| How to complete this task |
Repeat every entry below exactly as given.

| Given data |

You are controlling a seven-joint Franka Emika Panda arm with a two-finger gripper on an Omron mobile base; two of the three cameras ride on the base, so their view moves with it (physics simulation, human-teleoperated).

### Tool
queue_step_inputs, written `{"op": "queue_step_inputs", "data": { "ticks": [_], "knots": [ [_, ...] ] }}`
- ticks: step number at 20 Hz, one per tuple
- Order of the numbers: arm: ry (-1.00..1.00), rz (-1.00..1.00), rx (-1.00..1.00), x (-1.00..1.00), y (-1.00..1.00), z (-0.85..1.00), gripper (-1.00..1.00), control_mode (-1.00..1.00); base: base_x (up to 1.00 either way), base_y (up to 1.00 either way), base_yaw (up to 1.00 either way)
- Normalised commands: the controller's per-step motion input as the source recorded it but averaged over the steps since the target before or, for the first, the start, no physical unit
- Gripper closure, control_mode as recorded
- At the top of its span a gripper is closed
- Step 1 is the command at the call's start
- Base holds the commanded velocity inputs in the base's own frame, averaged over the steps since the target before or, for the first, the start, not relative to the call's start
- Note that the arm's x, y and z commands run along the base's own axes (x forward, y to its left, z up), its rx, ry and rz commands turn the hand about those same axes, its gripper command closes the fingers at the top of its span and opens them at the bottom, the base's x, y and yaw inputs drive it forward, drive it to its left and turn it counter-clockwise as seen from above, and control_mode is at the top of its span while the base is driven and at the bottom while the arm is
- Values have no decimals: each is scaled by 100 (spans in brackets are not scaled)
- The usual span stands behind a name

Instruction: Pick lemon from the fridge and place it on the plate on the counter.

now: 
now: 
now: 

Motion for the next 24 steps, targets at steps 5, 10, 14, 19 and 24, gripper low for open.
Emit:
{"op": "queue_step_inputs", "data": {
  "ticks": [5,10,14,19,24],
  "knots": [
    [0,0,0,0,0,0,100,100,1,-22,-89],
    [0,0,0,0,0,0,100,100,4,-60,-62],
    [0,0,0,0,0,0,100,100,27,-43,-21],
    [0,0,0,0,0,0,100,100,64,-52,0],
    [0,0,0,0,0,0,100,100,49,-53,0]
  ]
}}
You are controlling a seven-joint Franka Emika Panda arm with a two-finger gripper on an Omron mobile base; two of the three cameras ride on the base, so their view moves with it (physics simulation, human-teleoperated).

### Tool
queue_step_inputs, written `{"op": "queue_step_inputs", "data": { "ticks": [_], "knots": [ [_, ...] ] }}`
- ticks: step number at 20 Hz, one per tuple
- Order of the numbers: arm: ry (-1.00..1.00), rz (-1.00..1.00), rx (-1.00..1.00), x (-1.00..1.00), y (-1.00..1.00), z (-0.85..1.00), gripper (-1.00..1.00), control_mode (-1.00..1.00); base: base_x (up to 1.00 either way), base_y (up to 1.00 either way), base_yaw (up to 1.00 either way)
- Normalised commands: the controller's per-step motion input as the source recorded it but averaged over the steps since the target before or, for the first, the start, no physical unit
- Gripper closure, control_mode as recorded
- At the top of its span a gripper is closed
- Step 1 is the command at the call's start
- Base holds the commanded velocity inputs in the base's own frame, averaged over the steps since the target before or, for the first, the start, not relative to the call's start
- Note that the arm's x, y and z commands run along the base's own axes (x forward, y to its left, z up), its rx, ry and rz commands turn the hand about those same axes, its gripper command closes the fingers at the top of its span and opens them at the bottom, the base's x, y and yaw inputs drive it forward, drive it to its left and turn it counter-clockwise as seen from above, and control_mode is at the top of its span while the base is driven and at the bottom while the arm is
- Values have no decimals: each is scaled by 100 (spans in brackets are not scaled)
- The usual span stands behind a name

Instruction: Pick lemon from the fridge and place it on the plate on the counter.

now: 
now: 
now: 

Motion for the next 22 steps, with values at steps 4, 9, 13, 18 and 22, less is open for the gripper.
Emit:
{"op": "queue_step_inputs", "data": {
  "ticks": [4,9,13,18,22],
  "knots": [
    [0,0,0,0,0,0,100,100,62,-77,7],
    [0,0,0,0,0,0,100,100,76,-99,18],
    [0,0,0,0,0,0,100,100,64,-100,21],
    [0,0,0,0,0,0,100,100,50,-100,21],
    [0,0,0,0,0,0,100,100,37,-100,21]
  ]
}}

| Written answer |
You are controlling a seven-joint Franka Emika Panda arm with a two-finger gripper on an Omron mobile base; two of the three cameras ride on the base, so their view moves with it (physics simulation, human-teleoperated).

### Tool
queue_step_inputs, written `{"op": "queue_step_inputs", "data": { "ticks": [_], "knots": [ [_, ...] ] }}`
- ticks: step number at 20 Hz, one per tuple
- Order of the numbers: arm: ry (-1.00..1.00), rz (-1.00..1.00), rx (-1.00..1.00), x (-1.00..1.00), y (-1.00..1.00), z (-0.85..1.00), gripper (-1.00..1.00), control_mode (-1.00..1.00); base: base_x (up to 1.00 either way), base_y (up to 1.00 either way), base_yaw (up to 1.00 either way)
- Normalised commands: the controller's per-step motion input as the source recorded it but averaged over the steps since the target before or, for the first, the start, no physical unit
- Gripper closure, control_mode as recorded
- At the top of its span a gripper is closed
- Step 1 is the command at the call's start
- Base holds the commanded velocity inputs in the base's own frame, averaged over the steps since the target before or, for the first, the start, not relative to the call's start
- Note that the arm's x, y and z commands run along the base's own axes (x forward, y to its left, z up), its rx, ry and rz commands turn the hand about those same axes, its gripper command closes the fingers at the top of its span and opens them at the bottom, the base's x, y and yaw inputs drive it forward, drive it to its left and turn it counter-clockwise as seen from above, and control_mode is at the top of its span while the base is driven and at the bottom while the arm is
- Values have no decimals: each is scaled by 100 (spans in brackets are not scaled)
- The usual span stands behind a name

Instruction: Pick lemon from the fridge and place it on the plate on the counter.

now: 
now: 
now: 

Motion for the next 24 steps, targets at steps 5, 10, 14, 19 and 24, gripper low for open.
Emit:
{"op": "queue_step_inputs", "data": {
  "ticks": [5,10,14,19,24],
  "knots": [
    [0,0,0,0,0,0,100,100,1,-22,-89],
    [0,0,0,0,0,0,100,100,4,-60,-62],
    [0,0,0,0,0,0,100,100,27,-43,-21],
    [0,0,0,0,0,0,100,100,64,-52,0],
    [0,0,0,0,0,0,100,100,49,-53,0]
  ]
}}
You are controlling a seven-joint Franka Emika Panda arm with a two-finger gripper on an Omron mobile base; two of the three cameras ride on the base, so their view moves with it (physics simulation, human-teleoperated).

### Tool
queue_step_inputs, written `{"op": "queue_step_inputs", "data": { "ticks": [_], "knots": [ [_, ...] ] }}`
- ticks: step number at 20 Hz, one per tuple
- Order of the numbers: arm: ry (-1.00..1.00), rz (-1.00..1.00), rx (-1.00..1.00), x (-1.00..1.00), y (-1.00..1.00), z (-0.85..1.00), gripper (-1.00..1.00), control_mode (-1.00..1.00); base: base_x (up to 1.00 either way), base_y (up to 1.00 either way), base_yaw (up to 1.00 either way)
- Normalised commands: the controller's per-step motion input as the source recorded it but averaged over the steps since the target before or, for the first, the start, no physical unit
- Gripper closure, control_mode as recorded
- At the top of its span a gripper is closed
- Step 1 is the command at the call's start
- Base holds the commanded velocity inputs in the base's own frame, averaged over the steps since the target before or, for the first, the start, not relative to the call's start
- Note that the arm's x, y and z commands run along the base's own axes (x forward, y to its left, z up), its rx, ry and rz commands turn the hand about those same axes, its gripper command closes the fingers at the top of its span and opens them at the bottom, the base's x, y and yaw inputs drive it forward, drive it to its left and turn it counter-clockwise as seen from above, and control_mode is at the top of its span while the base is driven and at the bottom while the arm is
- Values have no decimals: each is scaled by 100 (spans in brackets are not scaled)
- The usual span stands behind a name

Instruction: Pick lemon from the fridge and place it on the plate on the counter.

now: 
now: 
now: 

Motion for the next 22 steps, with values at steps 4, 9, 13, 18 and 22, less is open for the gripper.
Emit:
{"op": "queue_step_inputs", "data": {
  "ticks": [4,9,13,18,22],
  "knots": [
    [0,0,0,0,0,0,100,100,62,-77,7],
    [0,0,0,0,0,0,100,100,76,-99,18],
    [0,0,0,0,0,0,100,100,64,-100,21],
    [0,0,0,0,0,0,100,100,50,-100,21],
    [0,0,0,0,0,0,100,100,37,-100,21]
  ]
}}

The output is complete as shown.